Behind the front, in the meantime, Nazi atrocities unfolded: as per the “Commissar Order” political commissars of the Red Army were executed upon capture to destroy the country’s ideological backbone. Not long thereafter, the SS Einsatzgruppen encouraged pogroms against Jews, which were particularly violent in the Baltic States. These were followed by indiscriminate mass executions of Jews by the Einsatzgruppen: this was known as the “Holocaust of Bullets” and killed one million people, culminating in the massacre of nearly 34.000 Jews in two days time in the Babi Yar ravine near Kiev. The high dropout rate due to psychological problems motivated SS leader Heinrich Himmler to seek alternative methods. By October 1942 the SS deployed trucks that pumped poison gas or exhaust fumes into the back and that proved to be a much more effective way to conduct the “Final Solution to the Jewish Question” as it was called. Two months later the first gas chambers went into operation at a location personally selected by Himmler 80 km northeast of Warsaw, the city that had the largest Jewish ghetto in the entire Reich (with over half a million inhabitants crammed into a 3.4 square kilometre space). Upon becoming operational in December 1942, Treblinka killed more than a quarter of a million people and those select few who were left alive to work were subjected to humiliation, random cruelty, imprisonment, forced labour, starvation and a complete absence of medical care. The Polish Home Army, or Armia Krajowa, haphazardly smuggled in some supplies, proving unable to consistently aid the Jews in the ghetto.

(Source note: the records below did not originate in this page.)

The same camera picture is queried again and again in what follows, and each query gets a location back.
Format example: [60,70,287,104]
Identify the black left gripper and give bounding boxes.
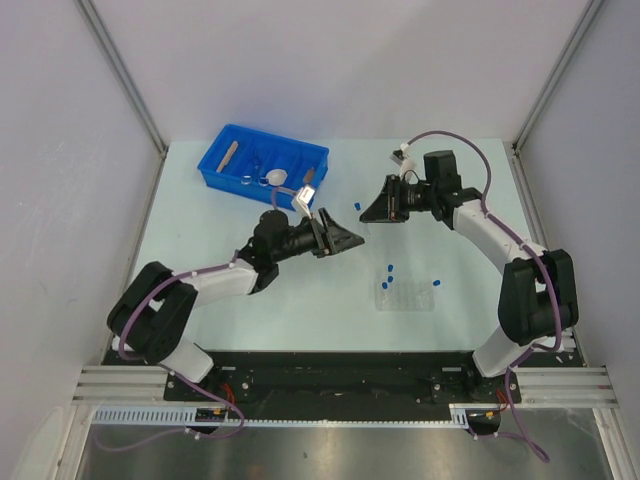
[272,208,363,263]

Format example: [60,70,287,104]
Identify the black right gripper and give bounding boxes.
[361,174,438,223]

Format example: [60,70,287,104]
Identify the bristle test tube brush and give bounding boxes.
[303,168,315,185]

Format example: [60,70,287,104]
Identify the clear plastic test tube rack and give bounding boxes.
[374,281,435,312]

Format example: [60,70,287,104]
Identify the white porcelain evaporating dish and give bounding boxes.
[265,168,288,187]

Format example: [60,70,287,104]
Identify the metal crucible tongs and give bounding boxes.
[240,149,270,186]

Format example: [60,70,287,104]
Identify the wooden test tube clamp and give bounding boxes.
[216,140,239,173]

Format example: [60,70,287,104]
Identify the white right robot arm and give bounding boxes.
[359,150,579,401]

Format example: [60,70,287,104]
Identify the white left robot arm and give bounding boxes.
[107,208,365,400]

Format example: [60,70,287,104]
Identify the blue plastic bin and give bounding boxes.
[198,124,329,210]

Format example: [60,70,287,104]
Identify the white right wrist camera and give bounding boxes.
[390,143,417,177]

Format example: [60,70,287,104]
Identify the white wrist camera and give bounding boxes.
[390,143,417,177]
[291,184,316,216]

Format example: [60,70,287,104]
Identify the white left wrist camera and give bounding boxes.
[291,184,316,216]

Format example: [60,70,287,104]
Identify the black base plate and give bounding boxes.
[161,351,524,420]

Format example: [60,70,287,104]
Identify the slotted cable duct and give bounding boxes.
[92,405,469,429]

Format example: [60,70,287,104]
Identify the aluminium frame rail right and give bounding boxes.
[513,1,639,479]

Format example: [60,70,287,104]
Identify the aluminium frame rail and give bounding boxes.
[513,1,639,479]
[73,0,168,160]

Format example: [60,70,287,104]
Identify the aluminium frame rail left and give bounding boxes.
[73,0,168,160]

After their invasion force had been caught with its pants down and got mauled, the Red Army had withdrawn in chaos, but by autumn 1942 they had reorganized. Despite furious offensives on Hitler’s orders, the frontline stabilized on a line running from Leningrad through Novgorod, Smolensk, Dnepropetrovsk to Berdyansk on the Sea of Azov. Given the numerical advantage it wasn’t surprising that the German advance grinded to a halt: they suffered half a million casualties up to September and could replace only 200.000 of them. Opposite 136 Axis divisions stood 280 Soviet divisions, with another 40 kept in reserve for possible action against Imperial Japan. After the damage that had been wrought by the enemy, however, Zhukov allowed Hitler to grind down his strength in futile offensives that produced negligible gains, with Stalin’s permission of course. In the meantime, factories in places like Leningrad, Moscow, Sverdlovsk, Orel, Bryansk, Kursk, Belgorod, Kharkov, Stalingrad and Rostov churned out massive quantities of tanks, artillery guns, rifles, machine guns, mortars and airplanes. The Red Army prepared for a major winter offensive.